Uma nova onda de desenvolvimento de variedades de café começou a ganhar corpo no Instituto Agronômico de Campinas (IAC). O foco é produzir materiais com características sensoriais distintas, com ênfase em aroma e sabor, que podem ser obtidos a partir de um banco de germoplasma com plantas originais de diversos países que permite cruzamentos com variedades já existentes no mercado. Criado em 2010, o programa deve ganhar em breve seu primeiro parceiro.
As características desejadas não serão definidas pelos pesquisadores, mas por empresas ligadas ao segmento. A intenção é fazer parcerias para ajudar a financiar os estudos e conseguir melhores sabores e aromas ainda não encontrados no mercado.
O novo modelo também tende a significar menos tempo para o lançamento de uma cultivar - para entre dez e 12 anos, ante cerca de 30 anos com o melhoramento genético tradicional.
"A ideia é produzir um café exótico", explica Gerson Silva Giomo, pesquisador científico do IAC e coordenador do novo projeto, intitulado "Programa IAC de Cafés Especiais". Algumas empresas já demonstraram interesse no modelo do projeto e uma multinacional está prestes a fechar parceria com o IAC.
O objetivo é oferecer alternativas ao mercado, de certa maneira muito uniforme em termos de qualidade, já que as duas variedades mais cultivadas no país - a Mundo Novo e a Catuaí - são "parentes" e têm muitas semelhanças genéticas.
Luis Ushirobira/Valor / Luis Ushirobira/ValorFoco das pesquisas conduzidas pelo IAC está na obtenção de cafés exóticos
Por muitos anos, o foco nas pesquisas de novas variedades de café sempre foi produtividade e resistência a doenças. Por isso, desde a década de 1930 -quando começou o pioneiro programa de melhoramento genético de café do IAC-, foram registradas no Ministério da Agricultura 63 cultivares do grão com essas características. Expertise que rendeu ao IAC o domínio do cultivo. O instituto acredita que cerca de 90% do parque cafeeiro do Brasil utiliza suas cultivares.

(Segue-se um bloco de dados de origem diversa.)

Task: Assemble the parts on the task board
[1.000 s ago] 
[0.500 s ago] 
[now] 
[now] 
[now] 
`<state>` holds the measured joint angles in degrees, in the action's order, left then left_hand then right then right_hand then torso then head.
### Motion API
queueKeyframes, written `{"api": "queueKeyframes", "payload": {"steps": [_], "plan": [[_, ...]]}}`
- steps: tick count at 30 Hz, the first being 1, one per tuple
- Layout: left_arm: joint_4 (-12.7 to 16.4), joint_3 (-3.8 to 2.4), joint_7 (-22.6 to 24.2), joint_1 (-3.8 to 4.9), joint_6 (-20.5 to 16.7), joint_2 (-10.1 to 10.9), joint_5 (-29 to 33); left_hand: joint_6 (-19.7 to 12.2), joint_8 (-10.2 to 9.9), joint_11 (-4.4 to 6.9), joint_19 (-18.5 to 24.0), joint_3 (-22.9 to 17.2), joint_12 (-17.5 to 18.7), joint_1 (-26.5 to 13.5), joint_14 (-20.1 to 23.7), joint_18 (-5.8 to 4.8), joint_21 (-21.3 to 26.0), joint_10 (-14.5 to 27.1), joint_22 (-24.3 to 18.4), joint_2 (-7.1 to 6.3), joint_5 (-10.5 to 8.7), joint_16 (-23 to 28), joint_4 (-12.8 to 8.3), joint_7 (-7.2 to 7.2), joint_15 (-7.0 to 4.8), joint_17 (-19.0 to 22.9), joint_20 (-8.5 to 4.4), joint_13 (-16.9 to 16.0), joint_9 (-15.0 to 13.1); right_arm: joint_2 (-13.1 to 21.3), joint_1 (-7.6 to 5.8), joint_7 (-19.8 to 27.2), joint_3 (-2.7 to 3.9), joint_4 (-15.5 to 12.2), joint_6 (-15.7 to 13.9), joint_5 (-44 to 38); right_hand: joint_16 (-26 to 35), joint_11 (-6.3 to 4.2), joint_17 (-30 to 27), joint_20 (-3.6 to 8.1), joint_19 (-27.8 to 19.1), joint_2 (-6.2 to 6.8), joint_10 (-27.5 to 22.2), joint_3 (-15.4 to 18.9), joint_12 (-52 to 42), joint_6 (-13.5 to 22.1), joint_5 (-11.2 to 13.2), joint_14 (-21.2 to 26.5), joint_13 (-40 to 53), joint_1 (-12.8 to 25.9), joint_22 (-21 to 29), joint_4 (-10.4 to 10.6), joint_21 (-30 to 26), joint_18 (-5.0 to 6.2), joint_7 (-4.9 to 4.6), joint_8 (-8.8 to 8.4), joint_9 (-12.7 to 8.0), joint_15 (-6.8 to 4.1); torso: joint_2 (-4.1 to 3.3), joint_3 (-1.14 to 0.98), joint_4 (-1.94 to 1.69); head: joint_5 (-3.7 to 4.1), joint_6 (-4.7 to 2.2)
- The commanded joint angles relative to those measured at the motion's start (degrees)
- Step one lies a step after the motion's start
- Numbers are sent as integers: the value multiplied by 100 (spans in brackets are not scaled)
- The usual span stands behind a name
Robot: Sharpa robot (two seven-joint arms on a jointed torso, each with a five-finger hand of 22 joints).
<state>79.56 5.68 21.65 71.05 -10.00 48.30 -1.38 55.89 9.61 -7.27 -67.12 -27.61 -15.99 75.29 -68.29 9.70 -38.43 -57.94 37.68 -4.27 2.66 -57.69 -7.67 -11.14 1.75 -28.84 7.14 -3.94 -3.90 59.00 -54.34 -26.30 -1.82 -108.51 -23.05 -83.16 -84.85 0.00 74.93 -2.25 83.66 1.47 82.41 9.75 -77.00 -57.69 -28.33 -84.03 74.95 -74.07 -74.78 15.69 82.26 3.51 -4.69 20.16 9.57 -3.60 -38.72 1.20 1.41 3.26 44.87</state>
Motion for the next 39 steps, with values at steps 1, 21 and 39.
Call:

A necessidade de se investir em variedades com características de qualidade vem de uma espécie de "saturação" de formas de manejo e cuidados pós-colheita adequados para a produção de café especial e gourmet. Giomo analisa que, a partir de um certo ponto desse manejo não é mais possível avançar.
Novos híbridos devem ser formados a partir do cruzamento de variedades já usadas com outras provenientes do banco de germoplasma (conjunto de genótipos, neste caso de plantas nativas de diferentes países).
Os materiais foram coletados em seu estado selvagem, sem manipulação do homem. "Queremos a planta o mais original possível para ver a sua qualidade".
Esse banco do IAC foi formado até a década de 1960 com a aquisição de sementes de cafeeiros originais da Etiópia (berço do café arábica), Quênia, Tanzânia, Uganda, Costa do Marfim, Índia, Colômbia etc. Na época, havia interesse em trazer materiais de praticamente o mundo todo, diante de pouca variabilidade genética para se fazer o melhoramento no Brasil. A FAO, braço das Nações Unidas para agricultura e alimentação, patrocinava expedições para buscar material genético.
Algumas plantas vindas de outros países estão cultivadas em seu estado original na fazenda do IAC em Campinas. Outras já foram melhoradas geneticamente. Nas contas do pesquisador, existem cerca de 300 variações com o germoplasma existente, considerado o mais completo do Brasil.
Já existem de dez a 12 híbridos com possibilidade inicial de serem colocados em campo. Se a parceria com a empresa for fechada ainda neste ano, em 2013 começa o plantio. Em uma média de seis anos é possível fazer o registro do material, mas para chegar ao produtor pode levar mais três ou quatro anos. Já no sexto ano, a empresa pode usar o produto em um microlote.
O orçamento necessário para o projeto inicial é em torno de R$ 1 milhão por ano. Além dos recursos estaduais, as empresas poderiam compartilhar recursos que seriam investidos por meio de fundações. A ideia inicial, diz Giomo, era conseguir várias empresas adeptas a esta atividade de risco. "Por que não essas empresas investirem junto com a gente, dividindo riscos e benefícios?".